How to conduct a Benefit Check
A Benefit Check can only be done from the myMPS calendar. It is an automated feature that is triggered when a patient is added into the ‘Waiting Room’ or booked into the Calendar.
To make a booking, click in the preferred time slot in the calendar.
You will be presented with the appointment window where you can fill in all the necessary details pertaining to the patient’s visit.
At the bottom of the window, there is a ‘Show benefits check lines’ link that enables you to see the default Tariff Codes that are being used for the Benefit Check.
You have the option to edit the default codes by clicking the ‘add line’ and add your own.
Once complete click ‘Save’.
If the patient does not have an appointment, click the ‘add walk-in’ button. This will bring up the ‘Walk inpatient’ appointment window where you will be able to create an appointment for them.
The patient will be added to the calendar and the Benefit Check will be triggered. Each patient’s appointment will be colour-coded according to the Benefit Check response.
The colours and meanings are as follows:
Green - Fully covered.
Yellow - Partially covered. There will be a patient liable portion.
Orange - Not covered. Inform the patient that there are no funds available and discuss payment methods.
Red - Rejected. The benefit Check was rejected due to invalid patient information. Correct the patient information and resubmit.

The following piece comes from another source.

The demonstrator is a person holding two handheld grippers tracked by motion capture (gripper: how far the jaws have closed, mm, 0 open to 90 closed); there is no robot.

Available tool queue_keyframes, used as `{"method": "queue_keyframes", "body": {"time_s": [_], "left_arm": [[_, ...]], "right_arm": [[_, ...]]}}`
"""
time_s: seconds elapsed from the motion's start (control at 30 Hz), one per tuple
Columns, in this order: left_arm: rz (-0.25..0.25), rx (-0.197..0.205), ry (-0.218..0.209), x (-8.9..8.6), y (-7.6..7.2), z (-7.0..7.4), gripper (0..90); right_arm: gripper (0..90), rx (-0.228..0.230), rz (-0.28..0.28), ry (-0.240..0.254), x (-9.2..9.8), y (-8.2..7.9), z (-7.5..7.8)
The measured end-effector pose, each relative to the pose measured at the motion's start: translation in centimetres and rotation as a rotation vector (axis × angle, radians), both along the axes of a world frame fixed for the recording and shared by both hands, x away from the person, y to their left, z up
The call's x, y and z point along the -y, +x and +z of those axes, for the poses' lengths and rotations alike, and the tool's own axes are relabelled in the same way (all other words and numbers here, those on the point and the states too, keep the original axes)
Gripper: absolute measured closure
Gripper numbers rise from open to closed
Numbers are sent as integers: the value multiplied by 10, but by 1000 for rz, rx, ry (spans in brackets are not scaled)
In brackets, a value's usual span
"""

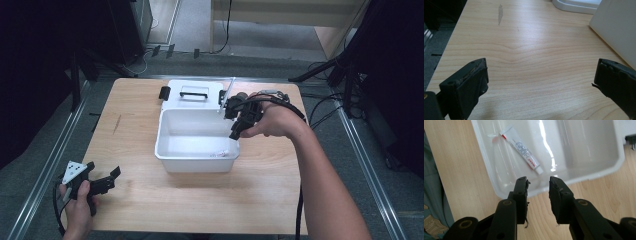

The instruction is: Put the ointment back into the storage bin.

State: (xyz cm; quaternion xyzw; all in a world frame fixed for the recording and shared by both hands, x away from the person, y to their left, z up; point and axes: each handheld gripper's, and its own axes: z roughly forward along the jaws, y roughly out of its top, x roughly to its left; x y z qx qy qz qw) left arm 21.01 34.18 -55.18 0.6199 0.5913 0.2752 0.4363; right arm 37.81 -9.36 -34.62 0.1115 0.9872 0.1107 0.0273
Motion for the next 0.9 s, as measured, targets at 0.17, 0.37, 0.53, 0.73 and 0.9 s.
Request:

Grey - Awaiting response. A response will be received the same day, during business hours.
Blue - No benefit check triggered. Not enough information or cash.
If you would like to see a more detailed Benefit Check response, click on the patient’s appointment. At the bottom of the pop-up window, there will be a colored block with the Benefit Check response. Click the ‘View BC report’ link in order to see more details.

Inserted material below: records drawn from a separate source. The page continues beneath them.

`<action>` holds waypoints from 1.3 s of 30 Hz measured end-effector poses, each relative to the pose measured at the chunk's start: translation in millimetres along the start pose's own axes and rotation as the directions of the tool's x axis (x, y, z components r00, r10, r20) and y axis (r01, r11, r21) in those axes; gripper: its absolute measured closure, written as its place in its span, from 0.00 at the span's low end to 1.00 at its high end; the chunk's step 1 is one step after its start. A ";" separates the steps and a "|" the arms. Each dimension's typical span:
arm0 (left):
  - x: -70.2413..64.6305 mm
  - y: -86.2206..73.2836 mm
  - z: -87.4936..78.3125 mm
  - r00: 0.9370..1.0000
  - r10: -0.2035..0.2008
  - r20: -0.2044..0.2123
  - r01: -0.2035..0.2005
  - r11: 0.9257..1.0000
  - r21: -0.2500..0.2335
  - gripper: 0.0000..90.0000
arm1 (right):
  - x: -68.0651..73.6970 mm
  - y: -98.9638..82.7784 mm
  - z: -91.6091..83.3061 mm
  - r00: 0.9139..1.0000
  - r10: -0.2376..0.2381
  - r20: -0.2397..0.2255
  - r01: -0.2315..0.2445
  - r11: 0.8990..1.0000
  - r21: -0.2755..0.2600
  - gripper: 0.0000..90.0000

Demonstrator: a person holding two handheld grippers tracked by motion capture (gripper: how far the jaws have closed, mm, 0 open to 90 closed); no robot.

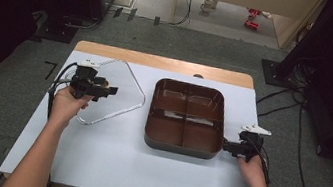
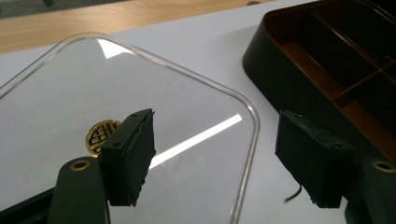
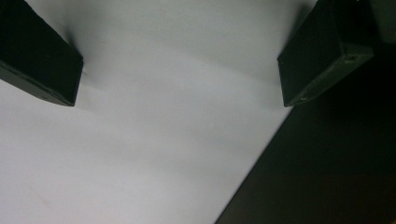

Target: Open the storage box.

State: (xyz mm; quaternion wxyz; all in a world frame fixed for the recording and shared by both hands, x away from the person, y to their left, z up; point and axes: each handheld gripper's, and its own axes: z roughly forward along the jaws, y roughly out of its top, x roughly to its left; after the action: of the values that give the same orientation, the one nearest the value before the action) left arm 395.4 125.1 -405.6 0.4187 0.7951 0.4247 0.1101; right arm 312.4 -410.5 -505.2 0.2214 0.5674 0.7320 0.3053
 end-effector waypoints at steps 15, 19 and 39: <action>-46.2 -23.9 -6.4 0.995 0.093 0.038 -0.093 0.996 -0.006 0.24 | 0.0 0.0 0.0 1.000 0.000 0.000 0.000 1.000 0.000 0.00; -55.7 -34.0 -4.4 0.992 0.116 0.040 -0.116 0.993 -0.002 0.24 | 0.0 0.0 0.0 1.000 0.001 0.000 -0.001 1.000 0.000 0.00; -99.8 -78.4 36.3 0.958 0.265 0.111 -0.275 0.958 0.086 0.23 | 0.0 0.0 0.0 1.000 0.001 0.000 -0.001 1.000 0.000 0.00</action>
State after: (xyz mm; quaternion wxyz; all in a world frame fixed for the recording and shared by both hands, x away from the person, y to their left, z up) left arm 307.6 50.3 -469.8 0.3796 0.8702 0.2961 0.1054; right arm 312.4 -410.5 -505.2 0.2212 0.5677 0.7319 0.3051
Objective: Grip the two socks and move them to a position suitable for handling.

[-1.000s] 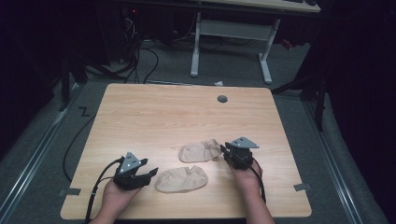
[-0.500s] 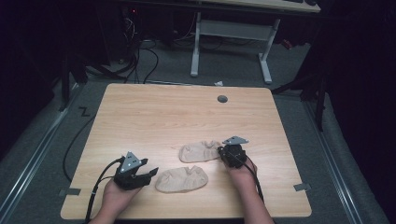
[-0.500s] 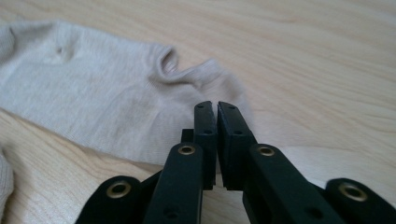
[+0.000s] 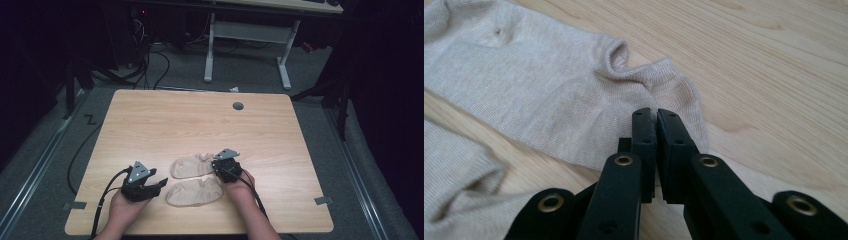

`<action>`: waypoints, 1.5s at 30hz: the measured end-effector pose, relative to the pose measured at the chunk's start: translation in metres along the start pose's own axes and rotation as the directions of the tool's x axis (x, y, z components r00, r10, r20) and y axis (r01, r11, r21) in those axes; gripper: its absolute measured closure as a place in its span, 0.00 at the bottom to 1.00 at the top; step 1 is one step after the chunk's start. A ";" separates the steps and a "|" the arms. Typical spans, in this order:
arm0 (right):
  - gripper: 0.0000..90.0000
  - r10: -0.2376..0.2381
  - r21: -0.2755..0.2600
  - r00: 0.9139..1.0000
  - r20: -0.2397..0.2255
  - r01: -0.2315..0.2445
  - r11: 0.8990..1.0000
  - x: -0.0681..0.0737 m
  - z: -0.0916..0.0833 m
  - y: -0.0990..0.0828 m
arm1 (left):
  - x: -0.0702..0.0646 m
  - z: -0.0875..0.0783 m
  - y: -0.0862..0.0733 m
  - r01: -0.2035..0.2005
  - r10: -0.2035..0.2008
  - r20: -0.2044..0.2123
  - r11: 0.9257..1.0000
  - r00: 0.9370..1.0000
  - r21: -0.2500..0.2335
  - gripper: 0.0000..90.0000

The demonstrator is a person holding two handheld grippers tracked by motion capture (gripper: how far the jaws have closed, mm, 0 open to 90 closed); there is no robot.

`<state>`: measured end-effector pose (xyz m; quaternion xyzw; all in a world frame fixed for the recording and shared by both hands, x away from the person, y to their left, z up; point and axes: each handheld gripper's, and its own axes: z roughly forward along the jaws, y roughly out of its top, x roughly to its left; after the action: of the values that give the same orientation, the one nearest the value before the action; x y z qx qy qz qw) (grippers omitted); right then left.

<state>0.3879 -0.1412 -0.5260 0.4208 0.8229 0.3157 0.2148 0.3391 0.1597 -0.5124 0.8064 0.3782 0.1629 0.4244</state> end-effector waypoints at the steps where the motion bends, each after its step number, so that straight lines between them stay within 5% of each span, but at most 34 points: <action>1: 0.96 -0.007 -0.002 1.000 -0.002 0.007 1.000 0.003 0.001 0.001 | 0.000 0.000 0.000 -0.001 0.001 0.000 1.000 1.000 0.003 0.47; 12: 0.85 0.002 -0.042 1.000 -0.005 -0.002 0.999 0.002 -0.007 0.003 | 0.011 0.014 0.002 0.051 -0.051 -0.020 0.999 0.998 0.016 0.47; 17: 0.78 0.042 -0.072 0.999 -0.014 -0.042 0.996 -0.009 -0.013 0.004 | 0.011 0.024 0.006 0.030 -0.028 -0.039 0.999 0.999 0.033 0.47; 26: 0.67 0.049 -0.063 0.999 -0.002 -0.049 0.997 -0.018 -0.006 0.001 | 0.018 0.040 0.018 0.062 -0.061 -0.018 0.998 0.998 0.027 0.51; 36: 0.66 0.103 -0.046 0.994 -0.029 -0.104 0.994 -0.024 -0.001 -0.001 | 0.013 0.055 0.019 0.050 -0.048 -0.026 0.996 0.999 0.069 0.60; 45: 0.73 0.083 -0.023 0.995 -0.049 -0.084 0.996 -0.021 0.006 0.000 | 0.010 0.057 0.017 0.051 -0.049 -0.029 0.995 0.998 0.085 0.74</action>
<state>0.4030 -0.1570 -0.5285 0.4445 0.8054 0.3448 0.1867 0.3872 0.1294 -0.5324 0.8118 0.4107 0.1469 0.3883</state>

This will open up a pdf with the full Benefit Check which can be printed or emailed to the patient if desired.
Setting up Benefit Check templates for each treating provider
If there are multiple treating providers at the practice, each one can customise their default template. This functionality can be found in the ‘Admin’ tab, under the ‘Providers’ menu option.

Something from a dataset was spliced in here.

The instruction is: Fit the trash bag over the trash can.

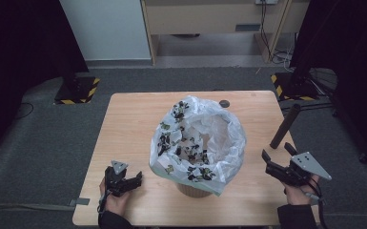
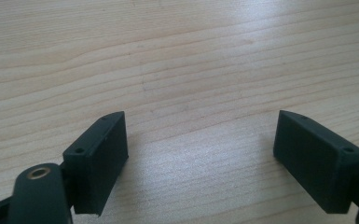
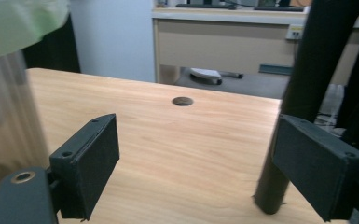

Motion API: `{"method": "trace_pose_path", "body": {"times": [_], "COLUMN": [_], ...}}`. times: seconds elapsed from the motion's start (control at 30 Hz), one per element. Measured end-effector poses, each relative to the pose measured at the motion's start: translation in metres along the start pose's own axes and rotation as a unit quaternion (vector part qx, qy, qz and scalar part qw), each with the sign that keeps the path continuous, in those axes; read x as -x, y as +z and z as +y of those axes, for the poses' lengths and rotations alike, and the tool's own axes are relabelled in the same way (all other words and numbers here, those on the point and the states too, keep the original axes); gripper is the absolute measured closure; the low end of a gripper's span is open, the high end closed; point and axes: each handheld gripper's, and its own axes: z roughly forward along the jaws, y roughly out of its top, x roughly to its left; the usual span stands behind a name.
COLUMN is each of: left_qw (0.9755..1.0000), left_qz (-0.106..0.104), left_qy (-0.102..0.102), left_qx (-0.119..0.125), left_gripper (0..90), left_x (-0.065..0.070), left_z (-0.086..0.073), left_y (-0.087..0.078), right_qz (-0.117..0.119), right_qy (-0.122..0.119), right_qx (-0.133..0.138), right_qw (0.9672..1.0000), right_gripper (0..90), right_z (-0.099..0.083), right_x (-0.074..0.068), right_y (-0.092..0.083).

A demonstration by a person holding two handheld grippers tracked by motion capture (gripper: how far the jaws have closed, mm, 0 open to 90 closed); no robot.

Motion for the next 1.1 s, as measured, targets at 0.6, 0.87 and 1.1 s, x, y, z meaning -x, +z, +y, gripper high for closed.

Select the provider and then go to the ‘Settings’ tab.
If the Benefit Check template has not been set/customised, it will show as ‘default’ in brackets.
To set/customise Benefit Check lines, click the ‘Edit’ link then add your diagnosis and procedure lines from the pop-up.
Note: Once these are saved, each time a patient is booked into the calendar or added to the walk-in, the Benefit Check will be triggered with the selected treating provider’s tariff codes.